Ukraine’s largest mobile operator said it had come under a powerful cyberattack on Tuesday morning that knocked out service to millions of people.
The company, Kyivstar, said that the attack also affected internet access and that it was “unclear” when service would be restored. The interruption poses real danger in a country where many rely on phone alerts to warn them of impending Russian bombardments.
“We are working to eliminate the consequences of this attack to restore communication as soon as possible,” the head of Kyivstar, Oleksandr Komarov, said in a video statement, adding that users’ personal data had not been compromised.
While Mr. Komarov did not explicitly say who was responsible for the attack and there was no immediate claim of responsibility, the implication was clear.
“The war with Russia has many dimensions, and one of them is in cyberspace,” he said.
Ukraine’s domestic intelligence agency, known as the S.B.U., said it would investigate and that one line of inquiry would be whether “Russian special services” were behind the hack.
Officials in the northern Ukrainian city of Sumy, which has frequently come under Russian bombardment, warned on Tuesday morning that the air alarm system was affected.
“The notification system will temporarily not work,” Sumy’s regional military administration said in a statement.
Data showed that connectivity for Kyivstar users plummeted to around 12 percent on Tuesday morning from close to 100 percent, with both fixed-line and mobile services affected, according to NetBlocks, a cybersecurity research group.
At the same time, one of Ukraine’s large financial institutions, Monobank, said that it, too, had been targeted by hackers. While it was not immediately clear if the attacks had been carried out by the same hackers, the effects of both were widely felt. In the western city of Lviv, the departure boards of public transit systems were down and some people were unable to withdraw cash from A.T.M.s.
After Russia’s full-scale invasion, Ukrainian telecom companies banded together to share services so that users could roam on a different provider if their service was interrupted. But the national roaming scheme was also offline on Tuesday, operators said.
The Ukrainian military relies heavily on smartphones and mobile data to communicate and coordinate operations, especially on encrypted messaging applications. While Ukraine has other cell providers and the military uses Starlink satellite extensively, it’s possible that the Kyivstar outage affected the ability of Ukrainian troops to coordinate in some places.
Tuesday’s attack was not the first time that Ukrainian telecom companies have been targeted since the February 2022 invasion, and experts say that the attacks are part of a broader campaign.

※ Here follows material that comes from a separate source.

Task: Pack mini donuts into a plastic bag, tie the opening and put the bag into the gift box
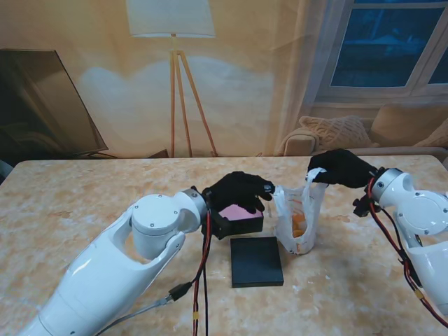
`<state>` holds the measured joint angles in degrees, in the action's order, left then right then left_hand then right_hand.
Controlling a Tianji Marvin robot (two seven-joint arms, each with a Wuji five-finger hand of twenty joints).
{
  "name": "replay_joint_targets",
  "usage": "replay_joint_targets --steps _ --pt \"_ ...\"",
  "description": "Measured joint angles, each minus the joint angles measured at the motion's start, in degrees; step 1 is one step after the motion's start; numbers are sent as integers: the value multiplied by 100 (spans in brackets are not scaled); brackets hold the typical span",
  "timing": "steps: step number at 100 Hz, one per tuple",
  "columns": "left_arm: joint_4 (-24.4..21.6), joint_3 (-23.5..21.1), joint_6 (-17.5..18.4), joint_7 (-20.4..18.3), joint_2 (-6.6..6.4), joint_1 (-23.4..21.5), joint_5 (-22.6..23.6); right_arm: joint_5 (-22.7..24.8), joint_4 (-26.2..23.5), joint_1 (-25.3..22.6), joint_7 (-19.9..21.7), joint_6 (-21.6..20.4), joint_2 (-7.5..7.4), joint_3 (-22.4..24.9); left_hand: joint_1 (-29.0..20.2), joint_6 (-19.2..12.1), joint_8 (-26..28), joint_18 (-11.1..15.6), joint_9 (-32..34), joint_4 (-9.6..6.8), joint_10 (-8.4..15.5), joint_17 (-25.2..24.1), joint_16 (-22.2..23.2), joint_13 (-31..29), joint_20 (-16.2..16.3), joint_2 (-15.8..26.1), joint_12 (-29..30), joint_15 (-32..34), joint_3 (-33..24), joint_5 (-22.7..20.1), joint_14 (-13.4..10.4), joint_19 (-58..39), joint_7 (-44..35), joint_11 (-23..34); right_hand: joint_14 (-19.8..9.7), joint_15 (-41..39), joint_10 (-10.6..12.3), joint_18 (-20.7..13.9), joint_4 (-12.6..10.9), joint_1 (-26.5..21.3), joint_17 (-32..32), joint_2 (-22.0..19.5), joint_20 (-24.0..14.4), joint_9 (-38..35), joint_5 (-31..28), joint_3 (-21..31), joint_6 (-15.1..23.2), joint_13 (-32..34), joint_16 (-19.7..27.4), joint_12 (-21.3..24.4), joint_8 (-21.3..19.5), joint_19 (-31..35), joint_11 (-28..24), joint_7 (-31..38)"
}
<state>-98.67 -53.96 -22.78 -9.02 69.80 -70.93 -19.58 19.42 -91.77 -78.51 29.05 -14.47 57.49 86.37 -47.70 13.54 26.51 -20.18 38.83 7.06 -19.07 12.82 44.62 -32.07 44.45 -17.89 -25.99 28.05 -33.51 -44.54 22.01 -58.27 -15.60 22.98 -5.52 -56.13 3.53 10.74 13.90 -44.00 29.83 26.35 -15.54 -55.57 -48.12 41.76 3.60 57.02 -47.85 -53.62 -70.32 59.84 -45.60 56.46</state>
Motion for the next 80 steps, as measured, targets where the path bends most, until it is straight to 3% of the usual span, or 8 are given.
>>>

Russian government-backed hackers targeted users in Ukraine more than any other country last year, according to a report published in February by Google’s Threat Analysis Group.
“While we see these attackers focus heavily on Ukrainian government and military entities, the campaigns we disrupted also show a strong focus on critical infrastructure, utilities and public services, and the media and information space,” the analysis found.
In March, Microsoft warned that a hacking group with ties to the Russian government appeared to be preparing new cyberattacks on Ukraine’s infrastructure and government offices.